Last month, ministers awarded the company a two-year extension on its contract despite repeated complaints about shortages of doctors and poor performance.
The medical assessments are at the heart of highly contentious new rules forcing disabled people to undergo medical checks before they can claim incapacity benefits.
The latest row comes after long-running concern over the medical assessment service. Last year, members of the all-party Commons Social Security Select Committee criticised Sema, which has held a contract since 1998 to perform medical assessments, and called on the Government to renegotiate the deal.
Ministers insist that performance has improved since Sema was taken over by the international computer services group Schlumberger in the spring. It was revealed last month that the company had been awarded the extension to its contract.
Yesterday, the company and the Department for Work and Pensions insisted that the service was improving, but Opposition MPs went on the attack.
Professor Steve Webb, the Liberal Democrats' work and pensions spokesman, called for full details of the company's contract to be made public.
He said: "The failures of this contractor are widely known by those who have had the misfortune to deal with them. It is unacceptable that a new contract has been handed to them on a plate after they have been repeatedly penalised for poor performance.
"At a time when the Government has made it clear that the new compulsory work-focused interviews could trigger more assessments for disabled people, it is unacceptable that this company is awarded the contract to deal with an increased workload.

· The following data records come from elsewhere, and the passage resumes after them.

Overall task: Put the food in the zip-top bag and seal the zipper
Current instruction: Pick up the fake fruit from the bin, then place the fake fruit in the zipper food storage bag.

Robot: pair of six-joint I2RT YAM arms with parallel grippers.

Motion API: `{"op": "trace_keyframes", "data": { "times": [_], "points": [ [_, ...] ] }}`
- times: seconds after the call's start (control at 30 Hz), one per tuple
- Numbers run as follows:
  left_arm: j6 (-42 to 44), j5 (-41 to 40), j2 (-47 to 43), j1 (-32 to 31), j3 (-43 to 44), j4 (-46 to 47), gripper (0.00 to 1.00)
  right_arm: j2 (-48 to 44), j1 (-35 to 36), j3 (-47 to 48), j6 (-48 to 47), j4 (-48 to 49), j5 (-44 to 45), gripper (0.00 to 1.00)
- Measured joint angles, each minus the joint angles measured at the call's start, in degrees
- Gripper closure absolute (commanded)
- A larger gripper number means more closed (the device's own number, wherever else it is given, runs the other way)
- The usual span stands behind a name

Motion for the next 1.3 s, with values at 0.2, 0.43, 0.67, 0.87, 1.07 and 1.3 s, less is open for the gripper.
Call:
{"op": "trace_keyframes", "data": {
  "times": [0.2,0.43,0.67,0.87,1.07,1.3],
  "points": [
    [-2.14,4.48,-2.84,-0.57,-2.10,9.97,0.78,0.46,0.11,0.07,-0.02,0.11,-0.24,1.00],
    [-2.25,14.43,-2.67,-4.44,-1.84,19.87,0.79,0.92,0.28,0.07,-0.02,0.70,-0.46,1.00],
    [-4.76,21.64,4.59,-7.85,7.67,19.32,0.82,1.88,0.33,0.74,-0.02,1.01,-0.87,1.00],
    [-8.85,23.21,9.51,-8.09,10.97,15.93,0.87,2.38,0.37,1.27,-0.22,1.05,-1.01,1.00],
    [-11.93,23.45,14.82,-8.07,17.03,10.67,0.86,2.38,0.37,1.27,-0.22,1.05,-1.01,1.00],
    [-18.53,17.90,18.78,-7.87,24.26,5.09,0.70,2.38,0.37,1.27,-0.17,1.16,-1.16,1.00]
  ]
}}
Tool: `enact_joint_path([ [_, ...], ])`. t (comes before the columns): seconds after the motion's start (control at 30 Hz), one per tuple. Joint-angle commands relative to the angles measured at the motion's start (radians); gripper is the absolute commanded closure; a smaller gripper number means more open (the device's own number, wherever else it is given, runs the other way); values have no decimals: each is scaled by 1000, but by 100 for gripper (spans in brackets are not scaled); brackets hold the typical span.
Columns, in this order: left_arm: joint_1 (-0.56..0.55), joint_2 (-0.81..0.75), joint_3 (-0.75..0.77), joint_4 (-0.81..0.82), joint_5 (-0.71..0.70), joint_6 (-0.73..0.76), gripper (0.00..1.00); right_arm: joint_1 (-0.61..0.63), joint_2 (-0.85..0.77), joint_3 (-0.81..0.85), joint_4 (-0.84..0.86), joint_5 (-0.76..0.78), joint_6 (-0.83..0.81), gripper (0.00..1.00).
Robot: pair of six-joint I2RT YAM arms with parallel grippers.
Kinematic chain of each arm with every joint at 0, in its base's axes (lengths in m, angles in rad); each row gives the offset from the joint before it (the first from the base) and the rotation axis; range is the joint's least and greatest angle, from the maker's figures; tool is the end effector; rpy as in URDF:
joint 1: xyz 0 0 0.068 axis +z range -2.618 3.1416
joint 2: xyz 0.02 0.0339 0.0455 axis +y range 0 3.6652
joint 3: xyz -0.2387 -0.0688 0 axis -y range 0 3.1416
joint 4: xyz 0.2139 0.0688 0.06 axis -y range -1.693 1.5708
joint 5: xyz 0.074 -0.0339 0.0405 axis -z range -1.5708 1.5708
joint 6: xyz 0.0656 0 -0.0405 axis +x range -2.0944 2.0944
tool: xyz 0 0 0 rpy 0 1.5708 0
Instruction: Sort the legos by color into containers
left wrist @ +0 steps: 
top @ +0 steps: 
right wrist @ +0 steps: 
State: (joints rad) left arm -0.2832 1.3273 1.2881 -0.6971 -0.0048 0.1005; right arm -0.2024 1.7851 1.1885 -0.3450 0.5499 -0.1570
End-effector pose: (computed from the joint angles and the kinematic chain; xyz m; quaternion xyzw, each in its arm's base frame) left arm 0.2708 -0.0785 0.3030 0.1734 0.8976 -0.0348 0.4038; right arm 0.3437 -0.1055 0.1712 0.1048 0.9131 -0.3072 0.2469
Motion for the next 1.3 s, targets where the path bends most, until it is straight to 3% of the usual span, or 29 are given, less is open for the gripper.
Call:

"Disabled people have put up with poor service from this company for too long. It is high time that the Government got on the side of disabled people."
Details of the financial penalties, known as "service credits", which have been imposed monthly since September 1999, were revealed by Nick Brown, the Minister for Work, in a parliamentary written answer.
A spokeswoman for the Department for Work and Pensions confirmed that penalties had been imposed, but insisted that an action plan was in place to improve the service.
She said a "change programme" had been put in place, including management changes and changes in staff.
"An assessment will be made in May next year. There must be some evidence that they have met objectives in key areas for the contract to be extended to 2005," she said. "We are working very closely with SchlumbergerSema and the company, as far as we are aware, seems to be on course."
A spokeswoman for SchlumbergerSema said that details of the penalties were commercially sensitive, but insisted that the service to patients had improved since the company won the contract. She said: "There have been lots of achievements since we took over the contract in 1998. The number of incapacity benefit examinations was up by 20 per cent between August and October compared to the same period last year.
"We are committed to improving the service. As part of this we are introducing a new IT system that will produce better quality reports that are easier to understand.
"We are also working to increase the number of doctors working on the contract."